Give all of the data below again exactly, and drop the images.

--------------------------------

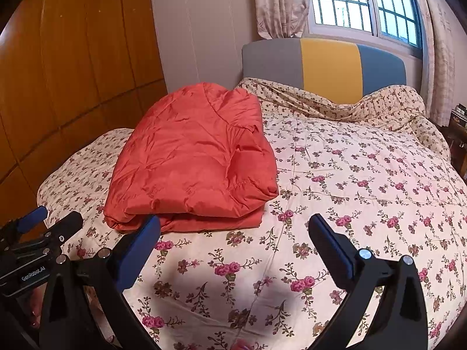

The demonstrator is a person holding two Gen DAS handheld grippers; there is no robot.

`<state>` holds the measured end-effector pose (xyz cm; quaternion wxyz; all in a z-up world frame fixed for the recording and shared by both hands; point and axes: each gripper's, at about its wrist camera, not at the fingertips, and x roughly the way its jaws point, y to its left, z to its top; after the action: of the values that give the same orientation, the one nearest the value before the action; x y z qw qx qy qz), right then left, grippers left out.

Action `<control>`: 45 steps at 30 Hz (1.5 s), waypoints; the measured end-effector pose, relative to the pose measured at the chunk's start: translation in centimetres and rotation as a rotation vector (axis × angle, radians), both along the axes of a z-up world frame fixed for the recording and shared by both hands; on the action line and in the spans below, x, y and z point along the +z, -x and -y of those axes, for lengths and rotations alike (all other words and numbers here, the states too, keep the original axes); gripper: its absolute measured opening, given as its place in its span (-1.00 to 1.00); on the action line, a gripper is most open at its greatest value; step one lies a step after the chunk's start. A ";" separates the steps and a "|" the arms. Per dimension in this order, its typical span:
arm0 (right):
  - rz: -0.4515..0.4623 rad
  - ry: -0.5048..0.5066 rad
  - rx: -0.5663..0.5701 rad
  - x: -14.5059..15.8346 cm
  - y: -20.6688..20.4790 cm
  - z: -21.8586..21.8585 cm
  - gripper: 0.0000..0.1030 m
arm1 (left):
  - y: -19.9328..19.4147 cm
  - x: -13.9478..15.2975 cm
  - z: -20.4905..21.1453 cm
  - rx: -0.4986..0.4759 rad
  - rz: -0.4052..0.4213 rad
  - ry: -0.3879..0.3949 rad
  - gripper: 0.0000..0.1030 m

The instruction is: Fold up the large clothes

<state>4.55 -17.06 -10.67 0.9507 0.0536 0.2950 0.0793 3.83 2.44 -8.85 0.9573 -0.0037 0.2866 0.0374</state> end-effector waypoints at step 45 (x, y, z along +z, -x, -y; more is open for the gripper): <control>-0.058 -0.026 -0.007 -1.2 -1.4 -0.2 0.96 | -0.8 -1.1 0.1 -0.001 -0.041 0.007 0.94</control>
<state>5.95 -16.85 -11.85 0.9413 0.0692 0.3210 0.0785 4.62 2.37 -9.98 0.9513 -0.0059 0.3061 0.0360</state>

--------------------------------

**Response to the task**
The demonstrator is a person holding two Gen DAS handheld grippers; there is no robot.

`<state>` holds the measured end-effector pose (xyz cm; quaternion wxyz; all in a z-up world frame fixed for the recording and shared by both hands; point and axes: each gripper's, at about its wrist camera, not at the fingertips, and x roughly the way its jaws point, y to its left, z to its top; after the action: of the values that give the same orientation, the one nearest the value before the action; x y z qw qx qy qz), right then left, grippers left out.

Action `<control>`: 45 steps at 30 Hz (1.5 s), waypoints; the measured end-effector pose, relative to the pose measured at the chunk's start: translation in centimetres and rotation as a rotation vector (axis × angle, radians), both along the axes of a z-up world frame fixed for the recording and shared by both hands; on the action line and in the spans below, x, y and z point along the +z, -x and -y of those axes, for lengths and rotations alike (all other words and numbers here, the states too, keep the original axes); gripper: its absolute measured opening, given as its place in its span (-1.00 to 1.00); on the action line, a gripper is most open at its greatest value; step one lies a step after the chunk's start. A ";" separates the steps and a "|" the arms. Per dimension in this order, its typical span:
arm0 (right):
  - rz: -0.4515..0.4623 rad
  - ry: -0.5048..0.5066 rad
  - rx: -0.5663..0.5701 rad
  - x: -14.5059..15.8346 cm
  - y: -20.6688..20.4790 cm
  - z: -21.8586..21.8585 cm
  - gripper: 0.0000..0.1030 m
arm1 (left):
  - y: -19.9328..19.4147 cm
  - x: -13.9478..15.2975 cm
  - z: -20.4905..21.1453 cm
  - rx: -0.4986..0.4759 rad
  - rz: -0.4052..0.4213 rad
  - ry: -0.3879..0.3949 rad
  - gripper: 0.0000..0.1030 m

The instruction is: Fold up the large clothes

<state>4.55 -17.06 -10.67 0.9507 0.0536 0.2950 0.0793 3.83 2.44 -8.85 0.9573 -0.0037 0.2866 0.0374</state> end-effector waypoints at step 45 (x, y, z along +z, -x, -y; more is open for the gripper): <control>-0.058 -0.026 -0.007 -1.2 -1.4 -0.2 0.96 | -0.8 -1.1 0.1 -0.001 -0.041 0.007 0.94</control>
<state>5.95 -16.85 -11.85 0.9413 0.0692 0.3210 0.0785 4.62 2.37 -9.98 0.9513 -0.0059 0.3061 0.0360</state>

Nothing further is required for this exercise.